The experimental results are summarized in Table 1. From all the results, we can notice that our method outperforms all other methods consistently on all data sets. The reasons go as follows: MLR and MRR assumed the cognitive measures at different time points to be independent, thus didn’t consider the correlations along the time. Their neglects of the longitudinal correlation within the data was detrimental to their prediction ability. As for L21R, LTR and their combination LTR + L21R, even though they take into account the longitudinal information, they cannot handle the possible group structure within the cognitive scores. That is why they overweigh the standard methods like MLR and MRR in most cases, but are inferior to our proposed method. For K-means + LTR, the clustering step is detached from the longitudinal association study, thus the learned interrelation structure is not optimal for the following longitudinal learning process. As for our proposed method, we not only captured longitudinal correlations among imaging features, but also detected group structure within cognitive scores. As was discussed in the theoretical sections, our model is able to find features which impact on the cognitive result at different stages and meanwhile cluster the cognitive results into groups. Thus, our model can capture features responsible for some, but not necessarily all, cognitive measures along the time continuum, which saves more effective information in the prediction.

Fig. 1.
figure 1

Heat maps of our learned weight matrices on the RAVLT cognitive assessment via MRI data. The weight matrices at four time points, BL, M6, M12 and M24, are plotted. We draw two matrices for each time point, where the left figure is for the left hemisphere and the right figure for the right hemisphere. For each weight matrix, columns denote neuroimaging features while rows represent three different RAVLT scores, which are RAVLT TOTAL, RAVLT TOT6 and RAVLT RECOG, respectively. Imaging features (columns) with larger weights possess higher correlation with the corresponding cognitive measure.
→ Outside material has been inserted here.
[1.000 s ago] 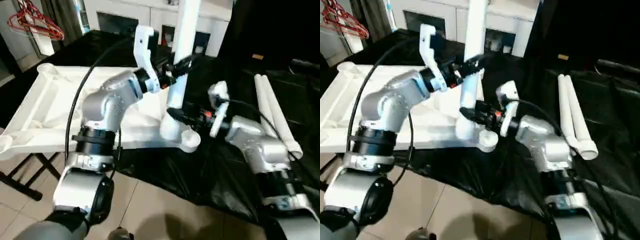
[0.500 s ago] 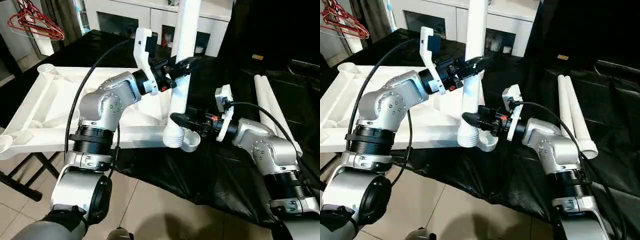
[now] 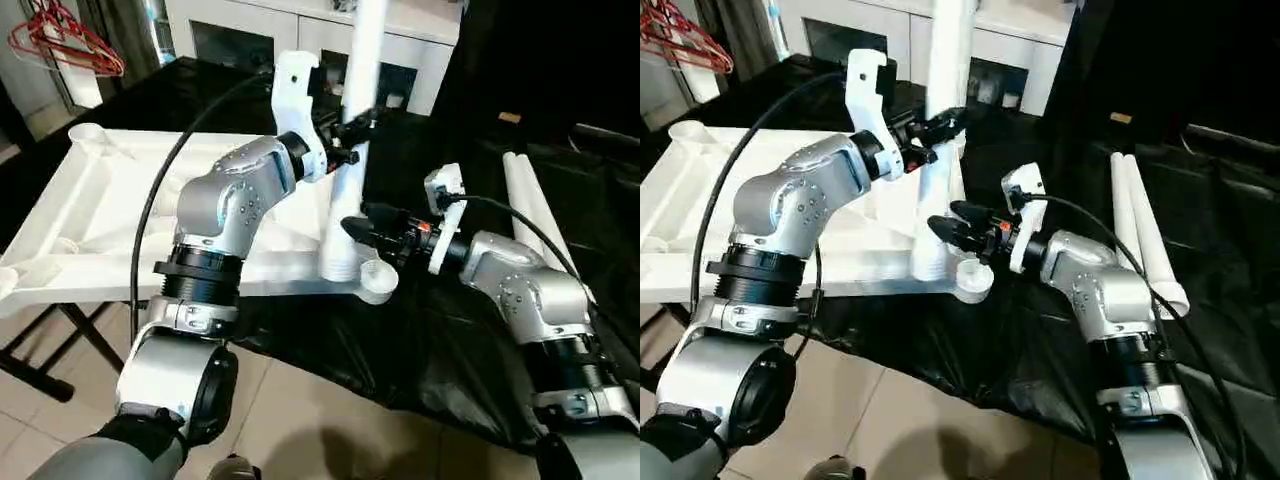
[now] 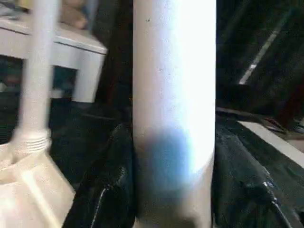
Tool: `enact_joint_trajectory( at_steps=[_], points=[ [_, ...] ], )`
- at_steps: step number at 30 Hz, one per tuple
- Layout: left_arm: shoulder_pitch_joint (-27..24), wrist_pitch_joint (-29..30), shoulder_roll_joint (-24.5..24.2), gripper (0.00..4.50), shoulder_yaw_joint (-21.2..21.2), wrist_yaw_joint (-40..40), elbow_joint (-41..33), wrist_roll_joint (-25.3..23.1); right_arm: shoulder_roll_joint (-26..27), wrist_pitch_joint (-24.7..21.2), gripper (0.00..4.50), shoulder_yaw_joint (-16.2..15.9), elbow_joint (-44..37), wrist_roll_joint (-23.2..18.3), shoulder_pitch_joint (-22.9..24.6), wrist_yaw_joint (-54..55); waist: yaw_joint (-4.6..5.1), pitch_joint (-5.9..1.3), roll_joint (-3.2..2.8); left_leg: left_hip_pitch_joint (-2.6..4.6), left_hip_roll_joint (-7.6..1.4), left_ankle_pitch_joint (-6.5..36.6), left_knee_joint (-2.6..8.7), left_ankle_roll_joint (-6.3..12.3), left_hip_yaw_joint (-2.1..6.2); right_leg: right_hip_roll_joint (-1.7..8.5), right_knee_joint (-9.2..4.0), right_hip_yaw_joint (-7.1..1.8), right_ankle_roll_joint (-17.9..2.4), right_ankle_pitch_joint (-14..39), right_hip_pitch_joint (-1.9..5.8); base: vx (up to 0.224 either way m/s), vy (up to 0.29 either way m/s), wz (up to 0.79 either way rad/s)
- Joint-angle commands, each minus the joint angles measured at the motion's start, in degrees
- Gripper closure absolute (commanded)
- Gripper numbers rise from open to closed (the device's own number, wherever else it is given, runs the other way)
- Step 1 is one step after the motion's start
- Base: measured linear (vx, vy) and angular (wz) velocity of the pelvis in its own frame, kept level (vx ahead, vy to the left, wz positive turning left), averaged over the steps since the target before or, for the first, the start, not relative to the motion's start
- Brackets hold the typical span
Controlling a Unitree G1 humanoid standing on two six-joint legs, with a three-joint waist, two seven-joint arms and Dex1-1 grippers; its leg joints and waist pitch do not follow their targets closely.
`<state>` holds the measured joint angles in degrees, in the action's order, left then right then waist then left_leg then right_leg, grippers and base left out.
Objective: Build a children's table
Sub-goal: Insert table leg to table base
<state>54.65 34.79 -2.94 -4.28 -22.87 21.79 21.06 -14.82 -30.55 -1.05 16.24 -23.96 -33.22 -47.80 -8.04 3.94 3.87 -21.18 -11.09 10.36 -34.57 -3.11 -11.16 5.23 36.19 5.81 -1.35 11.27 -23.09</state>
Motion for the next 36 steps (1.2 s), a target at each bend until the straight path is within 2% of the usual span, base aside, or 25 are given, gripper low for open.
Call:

4.3 Identification of Longitudinal Imaging Markers

We further take a special case, the RAVLT assessment, as an example to analyze results of our model. RAVLT is composed of three cognitive measures, which are: (1) the total number of words kept in mind by the testee in the first five trials, RAVLT TOTAL; (2) the number of words recalled during the 6th trial, RAVLT TOT6; and (3) the number of words recognized after a gap of 30 min, RAVLT RECOG. According to the common sense, these three measures should be interrelated with each other, thus clustered into the same group in our model. The result of our model shows a consistent obedience of this rule, i.e., no matter what the c value (number of groups) is, our model invariably put all these three measures to the same group, which is in line with reality. Specially, when c is larger than the real number of groups, the extra groups become empty.

Figure 1 shows the heat maps of the weight matrices learned by our method. The figures demonstrate the capture of a small set of features that are consistently associated to a certain group of cognitive measures (here the group includes all measures). Among the selected features, we found the top two are the hippocampal formation and thalamus, whose impacts on AD have already been proved in the previous papers [2, 3]. In summary, our model is competent to select a small set of features that consistently correlate with a certain group of cognitive measures along the time axis. And the effectiveness of the selected features can be confirmed by previous reports in the literature.

5 Conclusion

In this paper, we proposed a novel longitudinal structured low-rank regression model to study the longitudinal cognitive score prediction. Our model can simultaneously uncover the interrelation structures existing in different prediction tasks and utilize such learned interrelated structures to enhance the longitudinal learning model. Moreover, we utilized Schatten p-norm to extract the common subspace shared by the prediction tasks. Our new model is applied to ADNI cohort for cognitive impairment prediction using MRI data. Empirical results validate the effectiveness of our model, showing a potential to provide reference for current clinical research.